Your objective:
Reproduce, without alteration, every line of the data; exclude the images.

Source data:
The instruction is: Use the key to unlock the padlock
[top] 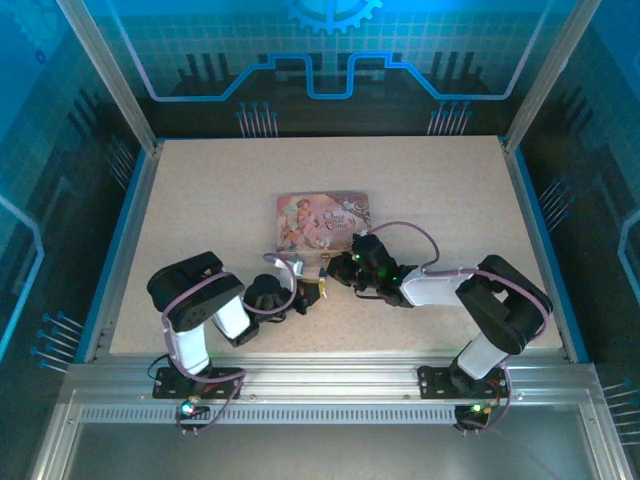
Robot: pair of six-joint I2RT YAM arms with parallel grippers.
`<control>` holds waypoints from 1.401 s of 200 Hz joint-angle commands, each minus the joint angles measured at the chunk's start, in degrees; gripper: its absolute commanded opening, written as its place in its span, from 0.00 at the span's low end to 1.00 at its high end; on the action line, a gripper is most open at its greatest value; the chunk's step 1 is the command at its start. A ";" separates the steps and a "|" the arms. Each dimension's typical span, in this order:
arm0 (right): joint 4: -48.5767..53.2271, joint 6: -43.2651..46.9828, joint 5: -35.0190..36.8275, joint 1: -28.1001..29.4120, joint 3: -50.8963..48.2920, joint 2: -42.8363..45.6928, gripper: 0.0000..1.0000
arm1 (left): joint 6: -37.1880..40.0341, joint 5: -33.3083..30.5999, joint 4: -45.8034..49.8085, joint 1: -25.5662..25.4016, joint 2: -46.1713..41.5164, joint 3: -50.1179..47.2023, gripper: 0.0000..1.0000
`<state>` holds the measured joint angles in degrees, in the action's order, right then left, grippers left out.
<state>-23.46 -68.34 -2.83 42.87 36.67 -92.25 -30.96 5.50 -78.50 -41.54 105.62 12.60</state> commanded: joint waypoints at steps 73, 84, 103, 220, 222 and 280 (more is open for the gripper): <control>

Finished task:
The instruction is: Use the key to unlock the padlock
[top] 
Robot: pair of six-joint I2RT YAM arms with parallel grippers.
`<control>` holds waypoints from 1.401 s of 200 Hz joint-angle commands, each minus the joint angles measured at the chunk's start, in degrees; gripper: its absolute commanded opening, written as its place in its span, from 0.00 at the span's low end to 1.00 at its high end; on the action line, a gripper is most open at its greatest value; the chunk's step 1 is the command at its start. A ";" separates the steps and a "|" the arms. Each dimension's typical span, in this order:
arm0 (right): joint 4: -48.5767..53.2271, joint 6: -43.2651..46.9828, joint 5: -35.0190..36.8275, joint 1: -28.1001..29.4120, joint 3: -50.8963..48.2920, joint 2: -42.8363..45.6928, gripper: 0.0000..1.0000
arm1 (left): joint 6: -37.1880..40.0341, joint 5: -33.3083..30.5999, joint 4: -45.8034..49.8085, joint 1: -25.5662..25.4016, joint 2: -46.1713..41.5164, joint 3: -50.1179..47.2023, gripper: 0.0000..1.0000
`<state>` holds the measured joint angles in degrees, in the action's order, right then left, grippers left out.
<state>-23.46 -68.34 -2.83 42.87 36.67 -92.25 -30.96 5.50 -78.50 -41.54 105.62 12.60</state> commanded: joint waypoints at steps 73, 84, 103, 220, 222 and 280 (more is open for the gripper): <control>

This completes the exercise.